- WORK INSTRUCTION: Only the pictures are to be left out; write out the rest of the data exactly.

- RECORDS PROVIDED:
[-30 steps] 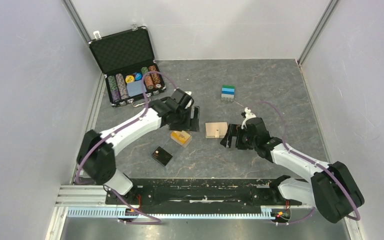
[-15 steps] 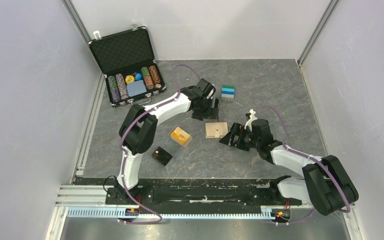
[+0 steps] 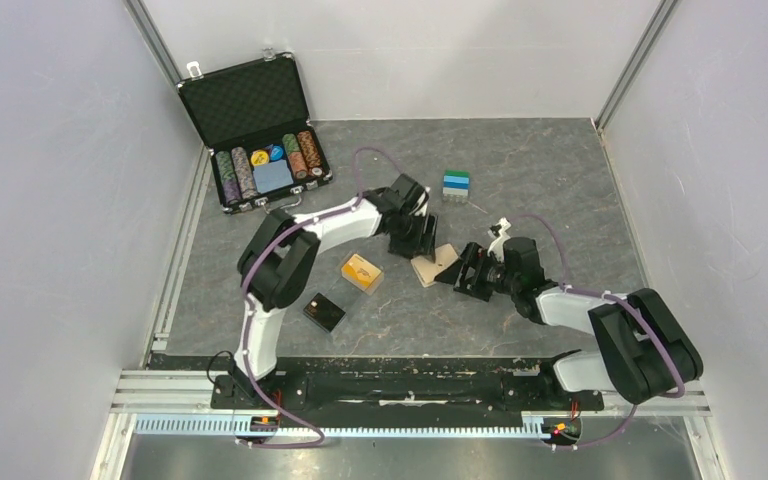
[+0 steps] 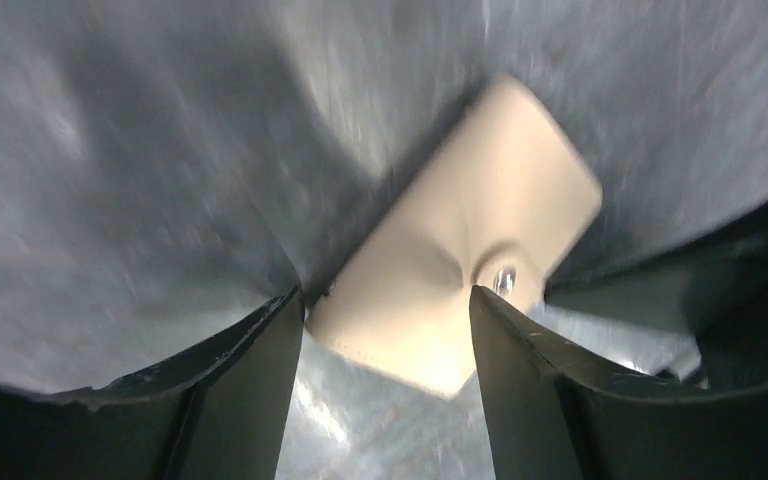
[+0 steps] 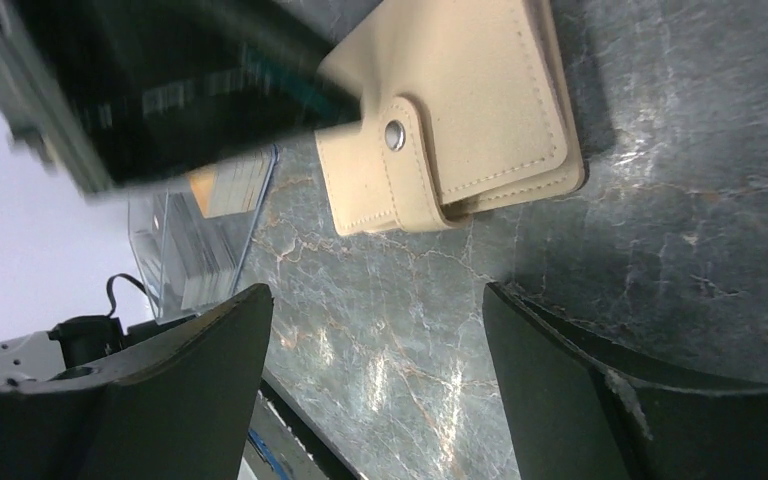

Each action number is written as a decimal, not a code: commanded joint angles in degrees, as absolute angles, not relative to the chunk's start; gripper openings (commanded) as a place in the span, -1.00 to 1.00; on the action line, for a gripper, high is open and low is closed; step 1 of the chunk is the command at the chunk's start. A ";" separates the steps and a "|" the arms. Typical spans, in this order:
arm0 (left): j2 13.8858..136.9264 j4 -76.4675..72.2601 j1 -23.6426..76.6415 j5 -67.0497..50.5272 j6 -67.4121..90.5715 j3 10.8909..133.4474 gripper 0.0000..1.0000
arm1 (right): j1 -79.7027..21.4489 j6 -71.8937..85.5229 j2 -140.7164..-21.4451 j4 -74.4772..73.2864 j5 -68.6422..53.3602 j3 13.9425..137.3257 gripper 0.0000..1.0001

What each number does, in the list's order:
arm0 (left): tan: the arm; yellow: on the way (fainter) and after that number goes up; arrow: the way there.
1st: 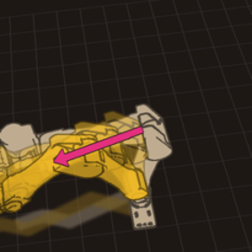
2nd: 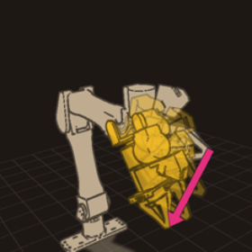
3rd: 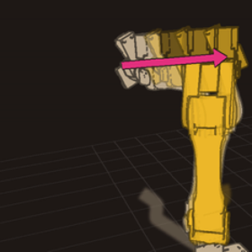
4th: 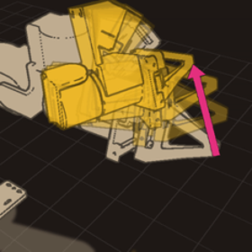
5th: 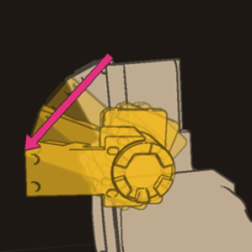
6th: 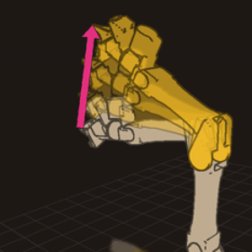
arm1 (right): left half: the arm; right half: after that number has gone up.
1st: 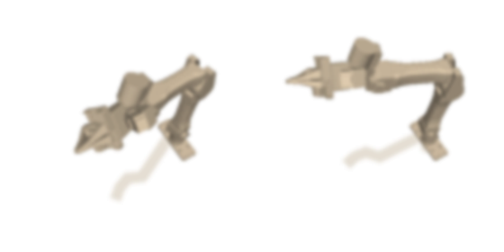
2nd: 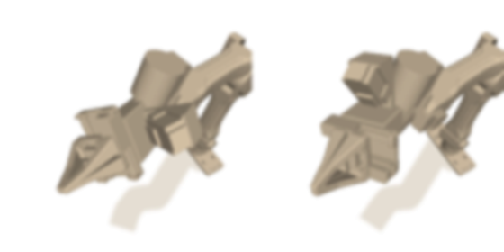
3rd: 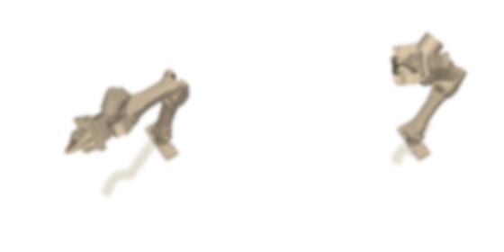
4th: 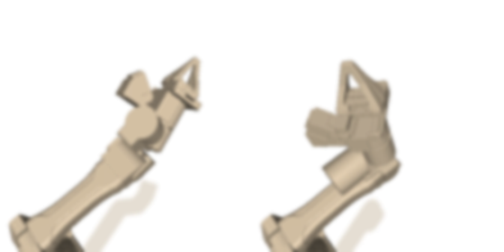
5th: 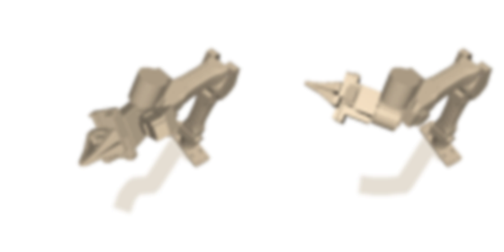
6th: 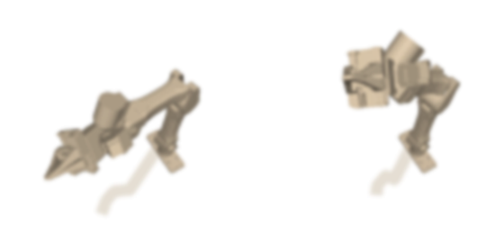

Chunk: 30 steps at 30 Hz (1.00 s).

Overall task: Put the credit cards into the card holder
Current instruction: Pick up the card holder from the center of the board.

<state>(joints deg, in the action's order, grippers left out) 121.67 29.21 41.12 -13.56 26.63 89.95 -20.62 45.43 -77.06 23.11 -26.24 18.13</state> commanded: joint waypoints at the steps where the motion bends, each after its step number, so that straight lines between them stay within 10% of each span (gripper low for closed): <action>1: 111.65 19.52 43.94 -18.22 31.73 76.18 0.37 | -17.58 44.68 -78.40 21.38 -26.98 16.65 0.61; 12: 105.16 9.69 50.17 -15.37 41.28 60.99 0.27 | -14.52 40.63 -74.43 18.05 -26.73 13.31 0.48; 21: 102.86 24.78 49.38 2.23 35.22 70.21 0.58 | -13.86 41.11 -76.08 18.58 -27.59 14.10 0.42; 30: 115.49 27.08 46.36 -3.41 29.15 84.01 0.46 | -13.89 46.54 -80.80 26.63 -29.69 12.37 0.32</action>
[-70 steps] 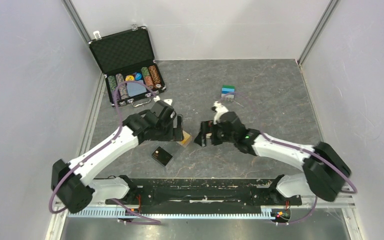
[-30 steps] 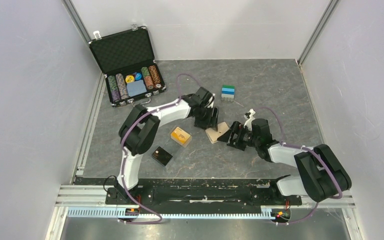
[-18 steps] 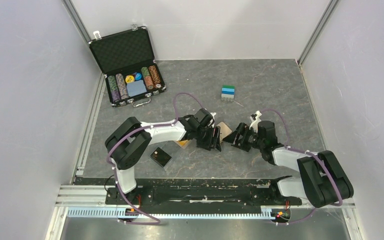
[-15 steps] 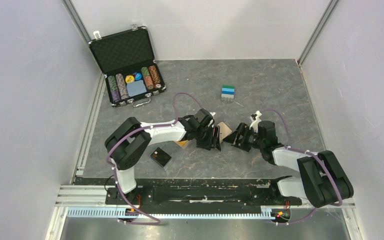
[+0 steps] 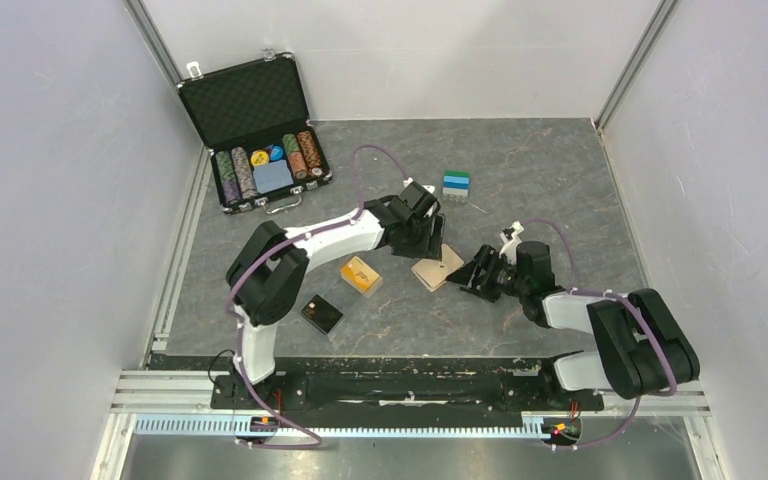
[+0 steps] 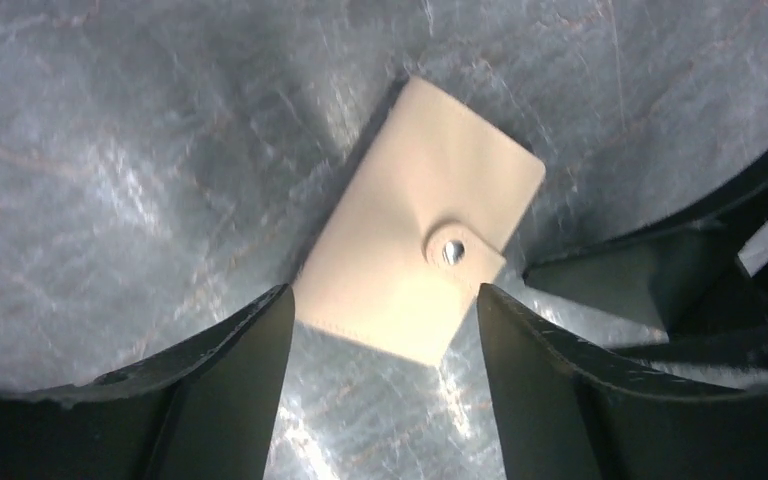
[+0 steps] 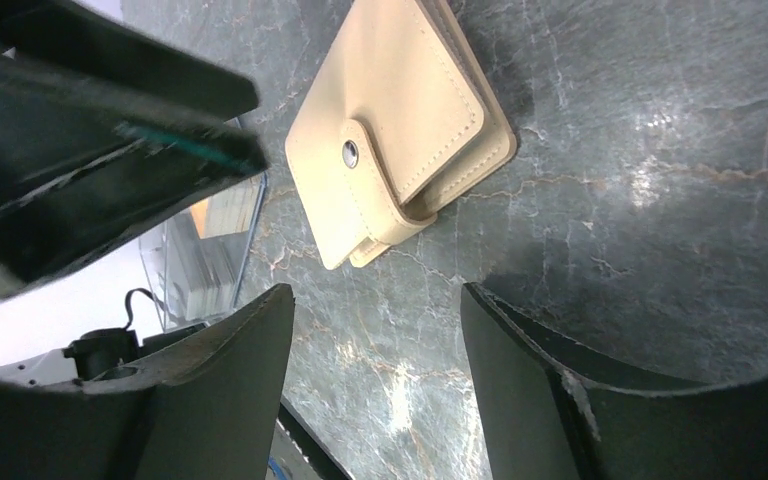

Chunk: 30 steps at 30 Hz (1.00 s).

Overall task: Put the credit cards into the card holder
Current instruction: Pick up the card holder from the center of the board.

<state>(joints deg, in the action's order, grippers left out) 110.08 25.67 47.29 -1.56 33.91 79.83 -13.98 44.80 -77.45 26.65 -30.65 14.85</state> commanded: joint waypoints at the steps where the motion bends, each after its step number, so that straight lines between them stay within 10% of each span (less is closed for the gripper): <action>1: 117.06 27.64 46.32 -3.83 28.78 85.28 0.43 | -13.88 47.15 -81.50 27.86 -29.78 12.18 0.31; 14: 112.27 13.84 46.23 -13.85 34.08 70.89 0.04 | -13.62 49.92 -92.80 40.03 -32.92 12.83 0.15; 23: 104.12 -1.97 46.05 -19.74 45.02 57.60 0.07 | -13.58 51.08 -93.95 43.67 -35.59 12.62 -0.96; 30: 99.15 -4.50 46.21 -20.68 48.31 54.02 0.08 | -13.62 46.69 -85.06 35.19 -37.21 12.04 -1.00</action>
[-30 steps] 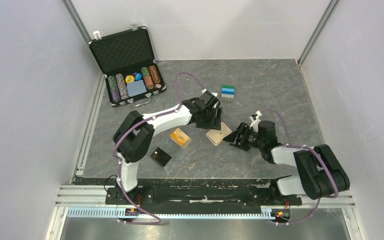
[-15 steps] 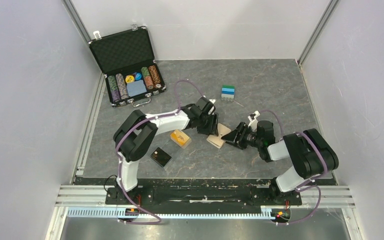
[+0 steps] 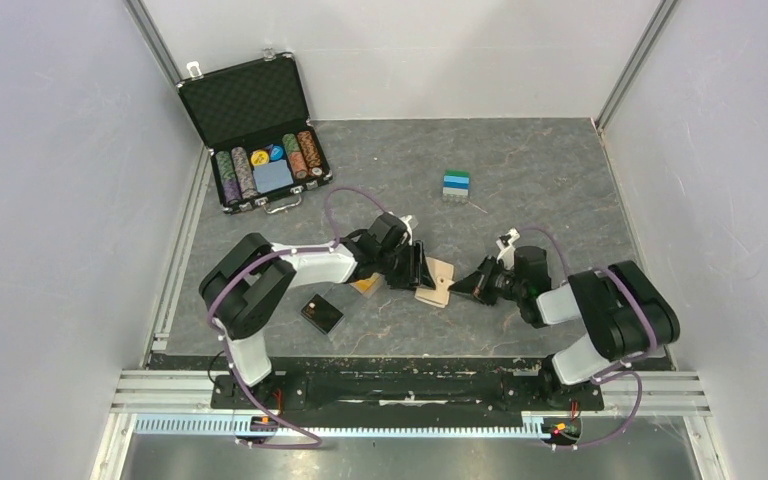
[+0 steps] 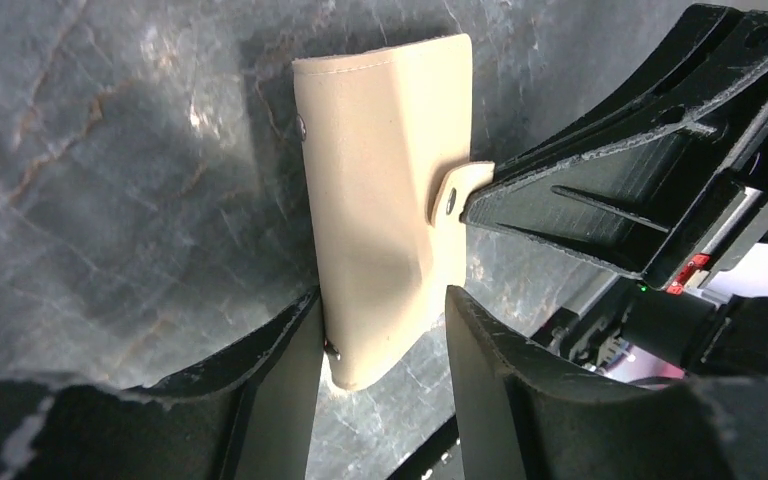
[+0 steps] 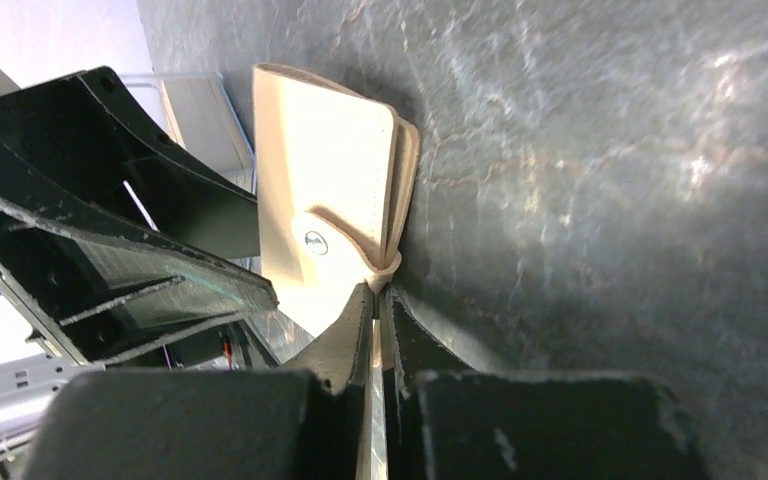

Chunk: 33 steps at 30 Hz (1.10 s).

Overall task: Put the credit cards into the card holder
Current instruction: Pick up the card holder from the center of the board.

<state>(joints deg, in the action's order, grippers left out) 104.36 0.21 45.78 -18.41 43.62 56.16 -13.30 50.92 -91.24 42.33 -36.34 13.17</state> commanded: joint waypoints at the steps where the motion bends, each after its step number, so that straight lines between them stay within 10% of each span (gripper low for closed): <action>1: 97.97 -5.41 46.23 -20.87 49.10 52.84 0.07 | -13.62 45.67 -83.17 32.89 -37.14 11.75 -1.00; 12: 93.28 -16.96 50.72 -22.30 56.51 42.89 -0.01 | -13.62 43.20 -65.11 21.56 -36.04 5.42 -1.00; 23: 97.36 4.74 55.91 -8.73 50.97 50.99 0.18 | -13.62 37.25 -60.26 10.30 -31.53 2.94 -1.00; 33: 100.08 -23.15 56.60 -20.49 58.14 44.13 -0.07 | -13.61 35.94 -65.17 12.64 -31.53 1.58 -1.00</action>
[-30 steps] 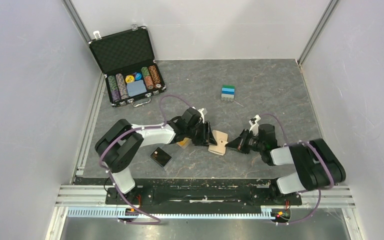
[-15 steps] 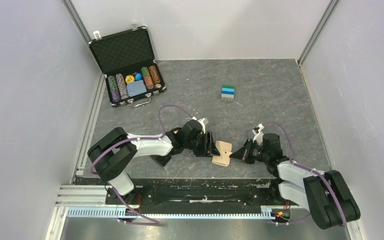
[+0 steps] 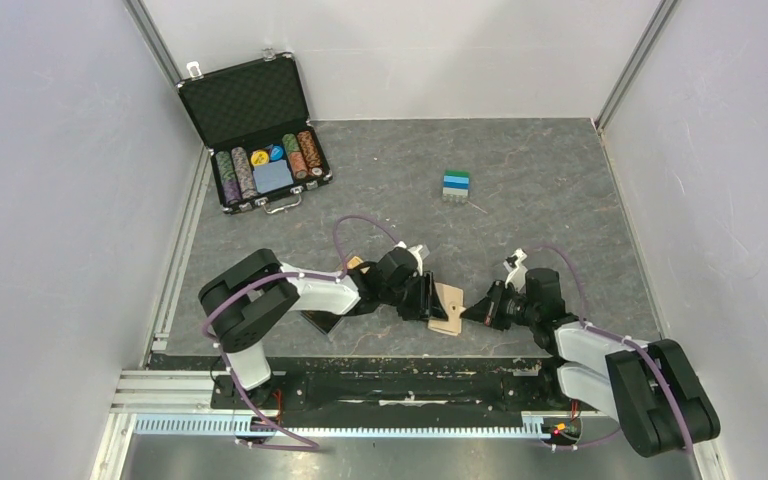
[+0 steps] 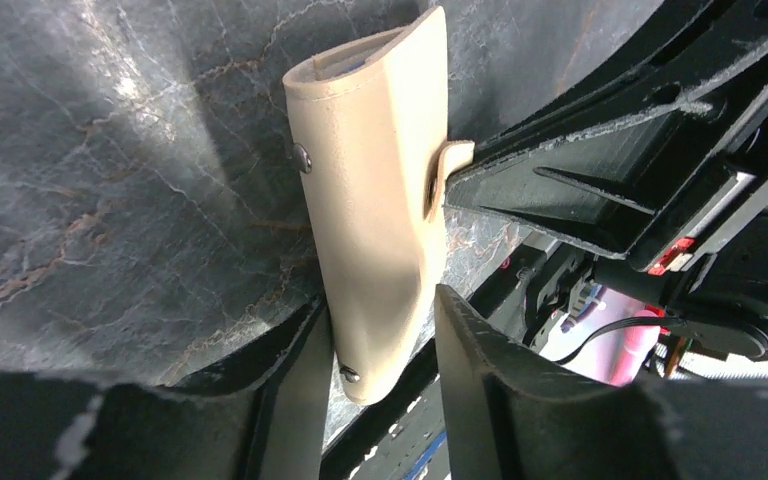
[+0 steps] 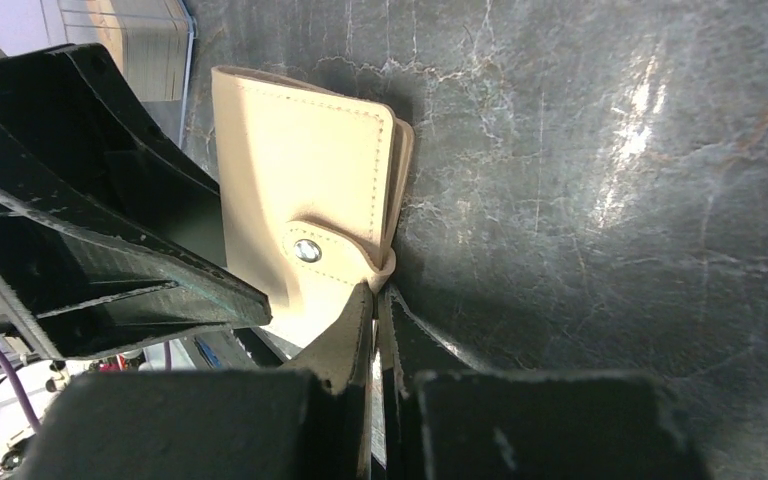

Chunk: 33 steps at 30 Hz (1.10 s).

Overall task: Put the credit cards into the card holder
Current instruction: Pick up the card holder from the center of the board, then open the card holder at the center of the board.

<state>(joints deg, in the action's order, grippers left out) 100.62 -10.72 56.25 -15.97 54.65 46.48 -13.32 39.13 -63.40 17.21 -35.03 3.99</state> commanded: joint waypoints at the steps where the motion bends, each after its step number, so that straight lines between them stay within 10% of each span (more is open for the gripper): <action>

- RESULT FOR THIS TASK:
[-30 steps] 
[-15 steps] 
[+0 steps] 
[+0 steps] 
[+0 steps] 

Each action number is written as a decimal, not a code: commanded joint angles in degrees, as absolute angles, not relative to the chunk's start; gripper openings (commanded) as a place in the span, -1.00 to 1.00; on the action line, for a gripper, high is open and low is closed; step 1 of the chunk is the command at the chunk's start. A ";" separates the steps and a "|" the arms. Typical spans, in this order:
arm0 (left): j2 13.8858..136.9264 j4 -76.4675..72.2601 j1 -23.6426..76.6415 j5 -67.0497..50.5272 j6 -67.4121..90.5715 j3 10.8909..133.4474 gripper 0.0000..1.0000
arm1 (right): j1 -79.7027..21.4489 j6 -71.8937..85.5229 j2 -140.7164..-21.4451 j4 -74.4772..73.2864 j5 -68.6422..53.3602 j3 13.9425..137.3257 gripper 0.0000..1.0001

What each number does, in the list's order:
arm0 (left): tan: the arm; yellow: on the way (fainter) and after that number goes up; arrow: the way there.
1st: 
2nd: 
3rd: 
4th: 
5th: 
6th: 
arm1 (right): left half: the arm; right half: after that number has gone up.
1st: 
2nd: 
3rd: 
4th: 
5th: 
6th: 

Chunk: 30 steps at 30 Hz (1.00 s).

Overall task: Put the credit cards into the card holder
Current instruction: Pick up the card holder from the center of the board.

<state>(joints deg, in the action's order, grippers left out) 121.67 29.21 41.12 -13.56 26.63 89.95 -20.62 45.43 -77.06 23.11 -26.24 18.13</state> commanded: joint waypoints at the steps where the motion bends, each after its step number, so that straight lines between them stay within 10% of each span (gripper low for closed): <action>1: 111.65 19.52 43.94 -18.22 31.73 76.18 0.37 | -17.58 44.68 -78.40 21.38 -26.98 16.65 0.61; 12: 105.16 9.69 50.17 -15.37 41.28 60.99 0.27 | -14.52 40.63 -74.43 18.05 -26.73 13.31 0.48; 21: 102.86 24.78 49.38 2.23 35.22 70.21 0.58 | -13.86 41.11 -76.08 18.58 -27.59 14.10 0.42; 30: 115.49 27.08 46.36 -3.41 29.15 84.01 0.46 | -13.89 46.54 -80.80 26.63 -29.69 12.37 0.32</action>
[-70 steps] 
[-30 steps] 
[-18 steps] 
[-15 steps] 
[+0 steps] 
[+0 steps] 
[+0 steps] 

Chunk: 30 steps at 30 Hz (1.00 s).

Overall task: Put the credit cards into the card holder
Current instruction: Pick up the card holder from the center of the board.

<state>(joints deg, in the action's order, grippers left out) 110.08 25.67 47.29 -1.56 33.91 79.83 -13.98 44.80 -77.45 26.65 -30.65 14.85</state> commanded: joint waypoints at the steps where the motion bends, each after its step number, so that straight lines between them stay within 10% of each span (less is closed for the gripper): <action>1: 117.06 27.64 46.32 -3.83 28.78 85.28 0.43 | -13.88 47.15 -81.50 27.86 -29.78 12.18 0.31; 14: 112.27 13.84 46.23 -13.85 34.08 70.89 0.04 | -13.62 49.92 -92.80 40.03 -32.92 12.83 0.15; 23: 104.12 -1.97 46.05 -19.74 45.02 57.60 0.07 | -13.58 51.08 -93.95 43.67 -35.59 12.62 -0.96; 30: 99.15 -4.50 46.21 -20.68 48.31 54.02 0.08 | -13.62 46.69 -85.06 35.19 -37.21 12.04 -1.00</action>
[-30 steps] 
[-15 steps] 
[+0 steps] 
[+0 steps] 
[+0 steps] 

Chunk: 33 steps at 30 Hz (1.10 s).

Overall task: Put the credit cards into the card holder
Current instruction: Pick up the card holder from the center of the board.

<state>(joints deg, in the action's order, grippers left out) 104.36 0.21 45.78 -18.41 43.62 56.16 -13.30 50.92 -91.24 42.33 -36.34 13.17</state> commanded: joint waypoints at the steps where the motion bends, each after its step number, so that straight lines between them stay within 10% of each span (gripper low for closed): <action>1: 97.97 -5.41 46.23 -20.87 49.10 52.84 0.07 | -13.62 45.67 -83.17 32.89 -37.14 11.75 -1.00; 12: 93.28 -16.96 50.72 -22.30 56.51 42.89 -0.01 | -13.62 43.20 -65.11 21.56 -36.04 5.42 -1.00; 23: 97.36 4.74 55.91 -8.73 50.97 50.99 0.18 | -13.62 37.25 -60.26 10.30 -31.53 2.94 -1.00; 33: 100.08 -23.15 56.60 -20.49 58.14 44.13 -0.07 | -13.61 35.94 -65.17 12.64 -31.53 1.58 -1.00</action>
[-30 steps] 
[-15 steps] 
[+0 steps] 
[+0 steps] 
[+0 steps] 

Chunk: 33 steps at 30 Hz (1.10 s).

Overall task: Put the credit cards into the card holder
Current instruction: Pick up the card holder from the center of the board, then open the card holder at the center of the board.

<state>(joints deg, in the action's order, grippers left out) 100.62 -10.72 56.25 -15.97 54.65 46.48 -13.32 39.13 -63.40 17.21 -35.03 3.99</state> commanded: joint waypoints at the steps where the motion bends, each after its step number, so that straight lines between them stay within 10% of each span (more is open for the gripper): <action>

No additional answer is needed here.